WHAT IS REQUIRED
Check every line of the data below for the word "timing", then give only the number of lines that have it.

SOURCE DATA
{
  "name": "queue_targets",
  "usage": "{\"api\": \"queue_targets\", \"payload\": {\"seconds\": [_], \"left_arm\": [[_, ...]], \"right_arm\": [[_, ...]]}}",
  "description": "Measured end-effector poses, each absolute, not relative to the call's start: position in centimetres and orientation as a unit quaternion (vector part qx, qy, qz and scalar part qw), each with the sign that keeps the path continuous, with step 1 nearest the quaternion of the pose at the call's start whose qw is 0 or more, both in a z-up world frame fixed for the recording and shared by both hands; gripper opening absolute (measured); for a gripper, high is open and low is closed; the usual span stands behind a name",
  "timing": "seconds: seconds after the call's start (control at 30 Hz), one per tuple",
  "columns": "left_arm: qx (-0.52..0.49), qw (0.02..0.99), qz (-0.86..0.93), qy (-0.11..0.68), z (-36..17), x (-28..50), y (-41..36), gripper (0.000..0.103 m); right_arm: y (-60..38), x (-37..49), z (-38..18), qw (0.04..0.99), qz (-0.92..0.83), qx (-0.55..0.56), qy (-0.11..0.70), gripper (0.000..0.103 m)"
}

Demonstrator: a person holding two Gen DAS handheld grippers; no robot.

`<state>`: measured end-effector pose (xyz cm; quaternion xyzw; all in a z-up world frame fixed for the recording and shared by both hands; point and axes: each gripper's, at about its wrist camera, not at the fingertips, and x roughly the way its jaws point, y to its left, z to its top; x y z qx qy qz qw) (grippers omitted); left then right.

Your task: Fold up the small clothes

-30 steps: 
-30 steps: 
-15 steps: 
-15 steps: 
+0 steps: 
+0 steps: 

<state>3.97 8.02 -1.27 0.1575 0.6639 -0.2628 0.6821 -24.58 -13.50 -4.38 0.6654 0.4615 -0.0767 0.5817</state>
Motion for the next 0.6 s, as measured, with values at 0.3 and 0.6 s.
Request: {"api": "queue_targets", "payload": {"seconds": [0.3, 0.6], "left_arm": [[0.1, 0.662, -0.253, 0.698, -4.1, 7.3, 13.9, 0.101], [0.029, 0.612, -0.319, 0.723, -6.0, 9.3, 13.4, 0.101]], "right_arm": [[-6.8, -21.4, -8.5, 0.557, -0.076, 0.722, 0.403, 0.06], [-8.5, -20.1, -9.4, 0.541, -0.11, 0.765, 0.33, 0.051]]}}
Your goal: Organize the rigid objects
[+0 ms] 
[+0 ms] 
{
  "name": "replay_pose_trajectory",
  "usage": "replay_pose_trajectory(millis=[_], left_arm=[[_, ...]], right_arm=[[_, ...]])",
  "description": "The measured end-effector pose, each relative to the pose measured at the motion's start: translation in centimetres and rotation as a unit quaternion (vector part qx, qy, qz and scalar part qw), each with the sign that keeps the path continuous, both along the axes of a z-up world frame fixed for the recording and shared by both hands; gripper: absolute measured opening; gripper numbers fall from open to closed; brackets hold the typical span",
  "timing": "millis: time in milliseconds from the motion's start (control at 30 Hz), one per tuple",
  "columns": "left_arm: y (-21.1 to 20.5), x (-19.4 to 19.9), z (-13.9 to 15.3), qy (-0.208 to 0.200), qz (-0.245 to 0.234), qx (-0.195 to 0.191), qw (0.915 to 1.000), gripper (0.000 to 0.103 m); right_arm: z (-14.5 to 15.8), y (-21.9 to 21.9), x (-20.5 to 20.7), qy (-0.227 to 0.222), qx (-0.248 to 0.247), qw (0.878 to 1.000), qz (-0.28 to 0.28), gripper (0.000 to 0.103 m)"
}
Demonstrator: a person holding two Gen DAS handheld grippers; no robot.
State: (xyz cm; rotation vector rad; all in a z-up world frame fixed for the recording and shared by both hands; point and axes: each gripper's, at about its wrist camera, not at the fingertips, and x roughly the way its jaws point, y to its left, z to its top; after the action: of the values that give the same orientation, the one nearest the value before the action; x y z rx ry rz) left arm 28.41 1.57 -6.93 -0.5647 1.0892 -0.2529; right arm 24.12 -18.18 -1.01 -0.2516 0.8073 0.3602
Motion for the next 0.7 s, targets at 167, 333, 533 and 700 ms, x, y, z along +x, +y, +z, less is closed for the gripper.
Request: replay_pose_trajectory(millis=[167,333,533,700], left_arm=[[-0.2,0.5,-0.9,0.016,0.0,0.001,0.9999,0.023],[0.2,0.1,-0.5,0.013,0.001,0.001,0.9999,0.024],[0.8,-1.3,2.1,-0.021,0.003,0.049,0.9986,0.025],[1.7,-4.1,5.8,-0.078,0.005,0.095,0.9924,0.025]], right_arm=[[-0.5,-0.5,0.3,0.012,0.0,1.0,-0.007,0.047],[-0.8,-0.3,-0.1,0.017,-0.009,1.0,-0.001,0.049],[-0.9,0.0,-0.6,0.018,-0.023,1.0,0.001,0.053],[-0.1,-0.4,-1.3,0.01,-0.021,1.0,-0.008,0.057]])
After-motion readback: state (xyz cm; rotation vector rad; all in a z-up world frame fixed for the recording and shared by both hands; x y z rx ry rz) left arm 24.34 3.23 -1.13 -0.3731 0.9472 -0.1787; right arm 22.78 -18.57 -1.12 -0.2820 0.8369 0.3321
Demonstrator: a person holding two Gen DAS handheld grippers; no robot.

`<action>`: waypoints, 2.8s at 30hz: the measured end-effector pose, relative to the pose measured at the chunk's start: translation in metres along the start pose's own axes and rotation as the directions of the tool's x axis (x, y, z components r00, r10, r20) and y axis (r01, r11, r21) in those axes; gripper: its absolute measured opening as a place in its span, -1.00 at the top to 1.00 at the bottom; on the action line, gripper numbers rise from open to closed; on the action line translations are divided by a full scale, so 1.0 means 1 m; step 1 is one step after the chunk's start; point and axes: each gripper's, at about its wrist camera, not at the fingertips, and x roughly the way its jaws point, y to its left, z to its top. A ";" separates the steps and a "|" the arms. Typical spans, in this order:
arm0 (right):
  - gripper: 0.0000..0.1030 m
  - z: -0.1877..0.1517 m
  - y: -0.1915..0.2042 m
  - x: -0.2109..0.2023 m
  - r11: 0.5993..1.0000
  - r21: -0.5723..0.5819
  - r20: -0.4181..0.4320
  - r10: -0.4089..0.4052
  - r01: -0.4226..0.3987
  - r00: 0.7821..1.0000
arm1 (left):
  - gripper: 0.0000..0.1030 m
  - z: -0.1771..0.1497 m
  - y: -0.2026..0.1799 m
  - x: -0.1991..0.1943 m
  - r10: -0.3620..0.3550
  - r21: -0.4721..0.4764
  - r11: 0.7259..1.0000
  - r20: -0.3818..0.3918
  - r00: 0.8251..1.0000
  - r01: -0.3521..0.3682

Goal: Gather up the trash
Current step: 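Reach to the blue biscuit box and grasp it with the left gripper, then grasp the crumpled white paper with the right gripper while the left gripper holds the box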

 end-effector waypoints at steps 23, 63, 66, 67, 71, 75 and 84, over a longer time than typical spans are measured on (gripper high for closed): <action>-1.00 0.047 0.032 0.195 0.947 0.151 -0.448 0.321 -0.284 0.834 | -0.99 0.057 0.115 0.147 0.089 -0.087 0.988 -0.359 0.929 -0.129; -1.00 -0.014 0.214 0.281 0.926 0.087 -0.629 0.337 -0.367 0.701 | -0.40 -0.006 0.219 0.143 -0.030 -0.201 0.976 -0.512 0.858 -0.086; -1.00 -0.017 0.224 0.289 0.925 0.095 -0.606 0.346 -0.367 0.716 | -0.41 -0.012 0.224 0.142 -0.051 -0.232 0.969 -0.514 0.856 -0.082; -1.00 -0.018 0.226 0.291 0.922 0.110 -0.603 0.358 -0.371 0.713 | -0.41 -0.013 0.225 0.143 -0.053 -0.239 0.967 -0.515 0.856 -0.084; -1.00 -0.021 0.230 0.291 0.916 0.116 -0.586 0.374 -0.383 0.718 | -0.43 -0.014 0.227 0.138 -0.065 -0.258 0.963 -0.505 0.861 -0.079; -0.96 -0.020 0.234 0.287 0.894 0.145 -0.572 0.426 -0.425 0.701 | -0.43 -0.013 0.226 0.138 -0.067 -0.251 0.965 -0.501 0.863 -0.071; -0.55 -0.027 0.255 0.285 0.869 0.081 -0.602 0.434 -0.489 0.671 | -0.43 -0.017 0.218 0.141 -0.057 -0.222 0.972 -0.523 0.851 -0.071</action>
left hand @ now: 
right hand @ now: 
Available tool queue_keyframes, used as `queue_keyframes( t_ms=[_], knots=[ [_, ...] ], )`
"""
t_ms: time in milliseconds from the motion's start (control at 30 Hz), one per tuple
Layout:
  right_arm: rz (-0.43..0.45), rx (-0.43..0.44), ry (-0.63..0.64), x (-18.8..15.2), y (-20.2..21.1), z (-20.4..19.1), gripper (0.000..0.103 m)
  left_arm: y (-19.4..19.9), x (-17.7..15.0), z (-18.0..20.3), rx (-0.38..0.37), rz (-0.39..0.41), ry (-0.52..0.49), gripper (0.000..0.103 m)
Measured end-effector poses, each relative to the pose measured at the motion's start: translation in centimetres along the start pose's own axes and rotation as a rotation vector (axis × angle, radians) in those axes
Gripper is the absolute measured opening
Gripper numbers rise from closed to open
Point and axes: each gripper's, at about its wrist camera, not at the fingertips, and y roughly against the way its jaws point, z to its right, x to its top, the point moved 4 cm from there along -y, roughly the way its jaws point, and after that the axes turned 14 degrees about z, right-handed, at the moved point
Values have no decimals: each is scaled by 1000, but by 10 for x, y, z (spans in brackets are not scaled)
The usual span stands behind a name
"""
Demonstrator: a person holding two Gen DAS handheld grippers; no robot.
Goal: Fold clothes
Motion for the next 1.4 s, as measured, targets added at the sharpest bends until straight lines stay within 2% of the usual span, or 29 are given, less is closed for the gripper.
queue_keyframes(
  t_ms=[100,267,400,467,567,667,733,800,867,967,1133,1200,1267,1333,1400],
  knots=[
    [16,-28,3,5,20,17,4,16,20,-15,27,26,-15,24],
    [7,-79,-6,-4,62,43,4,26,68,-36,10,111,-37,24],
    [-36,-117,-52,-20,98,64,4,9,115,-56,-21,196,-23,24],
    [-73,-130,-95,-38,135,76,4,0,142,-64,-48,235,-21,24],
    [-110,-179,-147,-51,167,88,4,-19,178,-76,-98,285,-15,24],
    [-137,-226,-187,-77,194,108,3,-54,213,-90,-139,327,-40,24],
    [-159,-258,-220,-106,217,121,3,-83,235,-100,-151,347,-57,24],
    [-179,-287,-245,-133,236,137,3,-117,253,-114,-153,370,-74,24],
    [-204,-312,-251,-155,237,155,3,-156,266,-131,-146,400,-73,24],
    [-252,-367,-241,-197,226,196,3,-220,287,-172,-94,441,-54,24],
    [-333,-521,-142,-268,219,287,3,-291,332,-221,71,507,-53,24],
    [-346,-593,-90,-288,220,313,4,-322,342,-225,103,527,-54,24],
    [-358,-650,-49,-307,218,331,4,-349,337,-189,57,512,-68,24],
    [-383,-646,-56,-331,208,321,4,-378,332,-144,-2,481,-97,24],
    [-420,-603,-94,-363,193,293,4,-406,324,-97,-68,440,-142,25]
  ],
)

WORKED SOLUTION
2